Voici le parcours d’une savante autodidacte, moraliste et passionnée de chimie, née en 1720 et décédée en 1805, oubliée depuis quelques deux siècles, qui est justement rappelé à notre souvenir. Nous devons cette véritable résurrection au travail de deux professeurs de littérature canadiens, qui ont sollicité six spécialistes pour analyser, et aider le lecteur à découvrir une femme exceptionnelle qui, avant Lavoisier même, a pratiqué tous les arts (y compris le roman, le théâtre, la poésie), et une vision moderne et pas toujours flatteuse des caractères de ses contemporains.
Son apport essentiel réside dans la cohérence et la rigueur de sa pensée, qui n’accepte pas ce qui est prétendu évident, mais exige d’elle-même de faire varier les conditions aussi contrôlées que possible de ses expériences, précisément décrites dans ses cahiers de laboratoire.
C’est la mise à jour inattendue de douze volumes inédits de manuscrits (plus de 200 textes), notamment des Pensées, réflexions et anecdotes qui a réveillé un intérêt longtemps endormi.

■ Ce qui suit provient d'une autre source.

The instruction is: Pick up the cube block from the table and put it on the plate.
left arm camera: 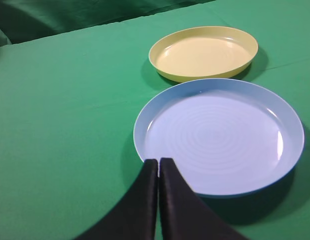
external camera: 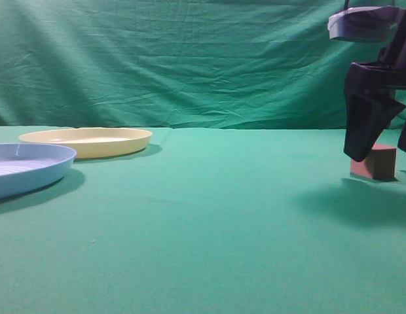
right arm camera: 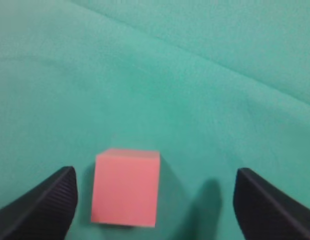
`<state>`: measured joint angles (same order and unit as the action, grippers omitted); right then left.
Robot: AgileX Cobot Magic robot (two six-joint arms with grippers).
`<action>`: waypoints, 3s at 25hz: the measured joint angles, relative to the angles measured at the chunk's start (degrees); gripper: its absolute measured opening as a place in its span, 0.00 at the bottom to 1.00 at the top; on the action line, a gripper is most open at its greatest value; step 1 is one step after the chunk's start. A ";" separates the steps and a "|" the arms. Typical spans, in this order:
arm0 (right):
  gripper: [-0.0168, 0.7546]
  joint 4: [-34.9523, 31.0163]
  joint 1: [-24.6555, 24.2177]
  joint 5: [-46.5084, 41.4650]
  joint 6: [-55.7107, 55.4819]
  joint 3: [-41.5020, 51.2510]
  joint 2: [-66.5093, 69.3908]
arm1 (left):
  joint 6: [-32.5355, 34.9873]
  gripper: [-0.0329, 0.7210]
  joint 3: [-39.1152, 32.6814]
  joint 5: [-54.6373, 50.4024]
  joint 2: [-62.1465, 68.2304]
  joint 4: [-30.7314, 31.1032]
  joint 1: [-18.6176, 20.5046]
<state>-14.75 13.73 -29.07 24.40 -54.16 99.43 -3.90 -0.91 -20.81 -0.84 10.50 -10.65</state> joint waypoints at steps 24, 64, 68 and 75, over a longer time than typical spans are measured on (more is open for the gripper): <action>0.32 -4.51 15.49 -8.47 7.18 -42.72 14.98 | 0.00 0.04 0.00 0.00 0.00 0.00 0.00; 0.02 0.05 19.91 -40.85 -10.91 -59.22 9.16 | 0.00 0.04 0.00 0.00 0.00 0.00 0.00; 0.02 0.85 19.80 -37.71 -10.93 -47.47 -3.04 | 0.00 0.04 0.00 0.00 0.00 0.00 0.00; 0.02 0.24 19.80 -28.73 -10.81 -25.89 -21.49 | 0.00 0.04 0.00 0.00 0.00 0.00 0.00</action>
<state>-14.51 33.53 -57.80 13.59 -80.05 77.94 -3.90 -0.91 -20.81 -0.84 10.50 -10.65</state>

Plusieurs analyses critiques, la publication de textes (Essai pour servir à l’histoire de la putréfaction), une langue superbe, une pensée riche et originale nourrie par Montaigne et Voltaire plus que par Rousseau, justifient largement le travail que nous offre Oxford University (Studies in the Enlightenment) et sa lecture gourmande.